# Try it
Every line that holds the word "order" needs to be copied from the data below.
(Source data)
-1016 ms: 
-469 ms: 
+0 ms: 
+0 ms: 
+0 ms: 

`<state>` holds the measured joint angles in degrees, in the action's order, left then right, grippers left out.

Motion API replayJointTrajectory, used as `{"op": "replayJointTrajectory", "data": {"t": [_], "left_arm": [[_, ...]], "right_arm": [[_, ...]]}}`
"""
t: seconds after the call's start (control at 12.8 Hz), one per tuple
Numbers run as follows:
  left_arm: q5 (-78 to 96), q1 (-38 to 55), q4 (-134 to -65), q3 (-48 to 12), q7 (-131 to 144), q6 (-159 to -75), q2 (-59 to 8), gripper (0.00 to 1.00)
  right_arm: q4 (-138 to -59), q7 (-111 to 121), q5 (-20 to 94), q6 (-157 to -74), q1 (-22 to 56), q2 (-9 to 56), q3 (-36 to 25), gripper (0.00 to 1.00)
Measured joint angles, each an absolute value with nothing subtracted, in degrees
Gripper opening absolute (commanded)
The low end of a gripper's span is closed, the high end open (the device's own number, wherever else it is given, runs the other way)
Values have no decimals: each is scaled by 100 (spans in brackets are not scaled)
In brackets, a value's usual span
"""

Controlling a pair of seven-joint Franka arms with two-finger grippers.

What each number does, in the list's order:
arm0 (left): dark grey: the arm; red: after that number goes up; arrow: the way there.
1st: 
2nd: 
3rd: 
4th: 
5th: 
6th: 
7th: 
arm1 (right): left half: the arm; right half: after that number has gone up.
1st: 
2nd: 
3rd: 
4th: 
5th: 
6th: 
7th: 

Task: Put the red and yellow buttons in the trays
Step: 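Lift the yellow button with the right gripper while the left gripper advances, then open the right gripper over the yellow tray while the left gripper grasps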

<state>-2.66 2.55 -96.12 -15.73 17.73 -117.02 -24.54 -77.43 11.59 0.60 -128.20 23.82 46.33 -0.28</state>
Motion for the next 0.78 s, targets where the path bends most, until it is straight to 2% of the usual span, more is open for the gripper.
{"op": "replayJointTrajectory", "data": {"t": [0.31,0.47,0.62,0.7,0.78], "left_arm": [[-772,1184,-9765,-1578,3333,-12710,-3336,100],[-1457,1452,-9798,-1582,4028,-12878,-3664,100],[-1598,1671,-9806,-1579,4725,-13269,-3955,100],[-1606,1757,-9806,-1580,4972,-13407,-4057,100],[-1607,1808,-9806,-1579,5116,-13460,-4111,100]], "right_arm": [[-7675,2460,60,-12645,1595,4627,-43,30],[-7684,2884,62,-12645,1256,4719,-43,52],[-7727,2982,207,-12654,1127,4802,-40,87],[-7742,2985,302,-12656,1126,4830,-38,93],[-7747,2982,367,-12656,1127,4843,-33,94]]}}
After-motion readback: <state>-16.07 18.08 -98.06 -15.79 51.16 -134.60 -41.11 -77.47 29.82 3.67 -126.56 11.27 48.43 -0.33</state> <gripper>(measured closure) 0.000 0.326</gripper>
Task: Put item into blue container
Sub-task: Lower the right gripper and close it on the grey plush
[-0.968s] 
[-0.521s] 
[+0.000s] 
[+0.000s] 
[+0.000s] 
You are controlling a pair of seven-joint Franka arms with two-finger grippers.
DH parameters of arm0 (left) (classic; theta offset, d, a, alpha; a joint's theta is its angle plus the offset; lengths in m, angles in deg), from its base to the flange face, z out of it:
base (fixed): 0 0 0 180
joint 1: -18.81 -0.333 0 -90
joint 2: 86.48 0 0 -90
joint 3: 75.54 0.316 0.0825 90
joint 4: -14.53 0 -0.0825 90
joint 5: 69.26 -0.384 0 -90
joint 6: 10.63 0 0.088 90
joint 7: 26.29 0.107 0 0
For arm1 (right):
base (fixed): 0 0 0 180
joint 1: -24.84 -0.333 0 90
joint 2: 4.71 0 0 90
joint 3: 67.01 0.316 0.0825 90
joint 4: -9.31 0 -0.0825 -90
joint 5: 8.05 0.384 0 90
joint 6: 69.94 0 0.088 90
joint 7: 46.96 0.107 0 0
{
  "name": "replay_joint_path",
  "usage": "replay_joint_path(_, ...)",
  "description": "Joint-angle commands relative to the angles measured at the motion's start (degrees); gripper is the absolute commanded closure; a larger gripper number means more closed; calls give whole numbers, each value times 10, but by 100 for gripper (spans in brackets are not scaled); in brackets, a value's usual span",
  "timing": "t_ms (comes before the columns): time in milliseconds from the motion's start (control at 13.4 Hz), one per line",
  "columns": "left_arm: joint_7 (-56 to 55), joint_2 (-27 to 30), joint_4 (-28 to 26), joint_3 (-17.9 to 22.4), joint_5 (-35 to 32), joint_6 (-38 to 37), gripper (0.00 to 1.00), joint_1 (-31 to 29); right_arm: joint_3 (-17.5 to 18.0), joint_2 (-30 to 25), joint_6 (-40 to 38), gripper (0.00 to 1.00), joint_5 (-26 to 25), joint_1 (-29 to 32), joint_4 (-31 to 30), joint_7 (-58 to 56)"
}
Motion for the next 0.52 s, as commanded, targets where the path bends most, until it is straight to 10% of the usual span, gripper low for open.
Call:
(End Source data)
# Solved problem
`<state>` holds the measured joint angles in degrees, in the action's order, left then right, grippers left out.
What each number does, in the list's order:

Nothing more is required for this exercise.